● What to produce:
All lines from the one with "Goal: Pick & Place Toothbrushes" through the last are to be given again exactly as they stand in the data below, and only those.

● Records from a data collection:
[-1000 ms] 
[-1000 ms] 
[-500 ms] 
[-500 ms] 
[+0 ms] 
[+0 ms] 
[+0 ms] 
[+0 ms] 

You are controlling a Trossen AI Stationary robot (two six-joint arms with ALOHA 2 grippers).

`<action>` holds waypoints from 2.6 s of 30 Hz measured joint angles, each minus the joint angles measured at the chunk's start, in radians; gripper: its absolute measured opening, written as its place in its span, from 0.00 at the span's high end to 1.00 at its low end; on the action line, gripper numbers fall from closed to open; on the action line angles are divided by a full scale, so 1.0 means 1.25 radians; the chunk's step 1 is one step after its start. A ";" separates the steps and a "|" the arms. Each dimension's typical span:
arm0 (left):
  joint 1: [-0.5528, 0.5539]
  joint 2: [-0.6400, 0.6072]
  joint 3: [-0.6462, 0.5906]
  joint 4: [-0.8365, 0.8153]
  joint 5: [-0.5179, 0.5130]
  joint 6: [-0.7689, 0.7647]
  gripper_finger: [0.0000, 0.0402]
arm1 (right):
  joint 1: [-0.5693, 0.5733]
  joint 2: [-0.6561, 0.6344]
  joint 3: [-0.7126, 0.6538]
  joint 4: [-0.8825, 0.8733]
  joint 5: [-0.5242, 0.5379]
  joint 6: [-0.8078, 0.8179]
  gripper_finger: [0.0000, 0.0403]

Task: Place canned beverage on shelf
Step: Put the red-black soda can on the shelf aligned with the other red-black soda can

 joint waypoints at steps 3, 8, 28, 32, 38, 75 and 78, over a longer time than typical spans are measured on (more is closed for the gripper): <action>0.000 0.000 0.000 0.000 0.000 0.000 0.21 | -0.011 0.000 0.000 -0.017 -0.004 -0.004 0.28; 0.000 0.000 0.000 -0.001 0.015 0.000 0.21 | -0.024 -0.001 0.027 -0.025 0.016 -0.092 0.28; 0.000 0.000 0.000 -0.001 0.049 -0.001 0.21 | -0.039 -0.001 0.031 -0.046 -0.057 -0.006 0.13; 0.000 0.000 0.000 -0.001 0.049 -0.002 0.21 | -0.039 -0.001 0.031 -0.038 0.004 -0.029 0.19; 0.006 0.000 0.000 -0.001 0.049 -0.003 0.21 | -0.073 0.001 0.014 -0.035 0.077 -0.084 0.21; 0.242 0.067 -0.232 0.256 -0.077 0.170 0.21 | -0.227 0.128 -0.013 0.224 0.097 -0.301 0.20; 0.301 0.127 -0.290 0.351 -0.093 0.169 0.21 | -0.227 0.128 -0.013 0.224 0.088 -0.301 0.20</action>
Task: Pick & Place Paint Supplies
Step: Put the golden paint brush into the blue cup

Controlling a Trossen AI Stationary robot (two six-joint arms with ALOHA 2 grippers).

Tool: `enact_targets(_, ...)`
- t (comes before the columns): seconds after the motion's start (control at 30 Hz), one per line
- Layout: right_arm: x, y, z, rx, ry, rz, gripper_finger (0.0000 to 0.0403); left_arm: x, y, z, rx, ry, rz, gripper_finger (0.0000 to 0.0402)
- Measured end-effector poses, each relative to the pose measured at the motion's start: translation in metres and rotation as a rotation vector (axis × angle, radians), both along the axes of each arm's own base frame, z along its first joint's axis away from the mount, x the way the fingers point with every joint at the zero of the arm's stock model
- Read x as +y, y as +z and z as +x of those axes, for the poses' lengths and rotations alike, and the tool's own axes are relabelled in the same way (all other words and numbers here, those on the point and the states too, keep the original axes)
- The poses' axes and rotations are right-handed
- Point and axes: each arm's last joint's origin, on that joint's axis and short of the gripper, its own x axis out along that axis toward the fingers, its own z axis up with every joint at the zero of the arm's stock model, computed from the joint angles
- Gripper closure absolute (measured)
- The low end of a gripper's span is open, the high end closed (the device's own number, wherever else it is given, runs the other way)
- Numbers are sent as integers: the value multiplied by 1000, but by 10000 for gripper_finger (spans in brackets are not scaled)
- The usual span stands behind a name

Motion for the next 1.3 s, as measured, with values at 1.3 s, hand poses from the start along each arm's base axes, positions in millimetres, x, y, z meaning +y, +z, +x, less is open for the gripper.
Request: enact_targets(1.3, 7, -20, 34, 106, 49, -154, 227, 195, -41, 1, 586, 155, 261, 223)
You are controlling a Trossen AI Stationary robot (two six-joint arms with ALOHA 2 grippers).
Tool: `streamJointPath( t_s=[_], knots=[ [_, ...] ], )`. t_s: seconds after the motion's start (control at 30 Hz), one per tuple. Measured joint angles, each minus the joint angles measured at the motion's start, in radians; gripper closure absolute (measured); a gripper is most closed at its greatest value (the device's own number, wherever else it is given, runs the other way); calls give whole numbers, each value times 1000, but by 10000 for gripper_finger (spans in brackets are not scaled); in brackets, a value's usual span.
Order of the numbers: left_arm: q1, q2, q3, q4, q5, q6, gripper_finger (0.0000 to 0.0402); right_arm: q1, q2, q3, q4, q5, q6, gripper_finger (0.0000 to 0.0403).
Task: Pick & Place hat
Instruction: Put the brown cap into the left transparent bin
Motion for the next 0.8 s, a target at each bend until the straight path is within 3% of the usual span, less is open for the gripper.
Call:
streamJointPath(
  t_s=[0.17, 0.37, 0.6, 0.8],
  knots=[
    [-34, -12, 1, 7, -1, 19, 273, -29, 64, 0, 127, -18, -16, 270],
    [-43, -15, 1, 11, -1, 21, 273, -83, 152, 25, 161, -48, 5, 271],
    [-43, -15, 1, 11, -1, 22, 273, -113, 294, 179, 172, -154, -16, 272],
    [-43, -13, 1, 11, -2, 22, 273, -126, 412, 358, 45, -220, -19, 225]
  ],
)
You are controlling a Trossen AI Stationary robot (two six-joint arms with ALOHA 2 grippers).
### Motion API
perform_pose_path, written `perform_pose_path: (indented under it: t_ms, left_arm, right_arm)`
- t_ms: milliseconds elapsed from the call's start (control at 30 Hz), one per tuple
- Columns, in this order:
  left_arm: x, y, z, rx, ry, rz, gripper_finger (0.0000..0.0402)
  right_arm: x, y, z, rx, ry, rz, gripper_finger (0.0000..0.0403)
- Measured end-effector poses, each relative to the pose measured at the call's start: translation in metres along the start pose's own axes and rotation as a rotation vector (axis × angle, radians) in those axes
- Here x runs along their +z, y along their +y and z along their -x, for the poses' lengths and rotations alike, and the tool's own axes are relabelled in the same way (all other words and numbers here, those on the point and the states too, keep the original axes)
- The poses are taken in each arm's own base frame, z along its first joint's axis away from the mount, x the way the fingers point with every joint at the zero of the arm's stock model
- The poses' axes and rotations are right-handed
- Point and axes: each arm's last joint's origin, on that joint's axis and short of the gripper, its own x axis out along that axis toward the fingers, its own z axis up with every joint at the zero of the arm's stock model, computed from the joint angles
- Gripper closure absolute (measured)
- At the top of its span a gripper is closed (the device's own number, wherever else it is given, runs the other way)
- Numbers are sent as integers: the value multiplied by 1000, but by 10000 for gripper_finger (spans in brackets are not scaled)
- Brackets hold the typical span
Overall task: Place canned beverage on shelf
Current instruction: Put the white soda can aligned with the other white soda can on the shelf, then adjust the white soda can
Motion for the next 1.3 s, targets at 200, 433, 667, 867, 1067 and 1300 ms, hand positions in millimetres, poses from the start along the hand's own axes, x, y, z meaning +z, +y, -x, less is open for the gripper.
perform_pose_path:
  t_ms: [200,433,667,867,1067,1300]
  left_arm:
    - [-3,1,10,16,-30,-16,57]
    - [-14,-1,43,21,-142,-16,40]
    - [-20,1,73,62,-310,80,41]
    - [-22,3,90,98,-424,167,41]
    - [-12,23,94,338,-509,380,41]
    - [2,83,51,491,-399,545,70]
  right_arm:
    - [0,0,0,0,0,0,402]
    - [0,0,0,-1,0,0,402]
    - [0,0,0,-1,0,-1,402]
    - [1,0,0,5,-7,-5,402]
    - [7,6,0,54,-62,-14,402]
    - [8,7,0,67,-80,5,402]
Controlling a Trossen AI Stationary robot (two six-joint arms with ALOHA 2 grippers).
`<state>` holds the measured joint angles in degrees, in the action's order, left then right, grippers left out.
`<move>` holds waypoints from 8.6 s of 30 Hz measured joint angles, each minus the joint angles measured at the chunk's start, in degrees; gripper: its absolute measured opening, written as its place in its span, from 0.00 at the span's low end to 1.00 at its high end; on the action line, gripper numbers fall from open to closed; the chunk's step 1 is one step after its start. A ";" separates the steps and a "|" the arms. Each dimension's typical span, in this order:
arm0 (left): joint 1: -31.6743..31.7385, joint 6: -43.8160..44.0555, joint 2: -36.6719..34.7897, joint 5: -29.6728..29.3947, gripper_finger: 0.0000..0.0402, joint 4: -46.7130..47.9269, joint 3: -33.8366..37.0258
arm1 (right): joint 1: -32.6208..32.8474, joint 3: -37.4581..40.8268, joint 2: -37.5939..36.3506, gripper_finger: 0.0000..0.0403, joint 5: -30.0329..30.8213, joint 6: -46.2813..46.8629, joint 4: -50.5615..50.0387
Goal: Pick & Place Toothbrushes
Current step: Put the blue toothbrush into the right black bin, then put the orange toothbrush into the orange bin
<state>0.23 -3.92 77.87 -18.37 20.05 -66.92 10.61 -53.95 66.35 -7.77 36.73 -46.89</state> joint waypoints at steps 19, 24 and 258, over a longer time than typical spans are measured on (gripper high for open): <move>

● Task result:
Goal: Pick & Place Toothbrushes
Current step: Put the blue toothbrush into the right black bin, then put the orange toothbrush into the orange bin
<state>0.23 -3.92 77.87 -18.37 20.05 -66.92 10.61 -53.95 66.35 -7.77 36.73 -46.89</state> joint waypoints at steps 19, 24 and 258, over a longer time than typical spans are measured on (gripper high for open): <move>

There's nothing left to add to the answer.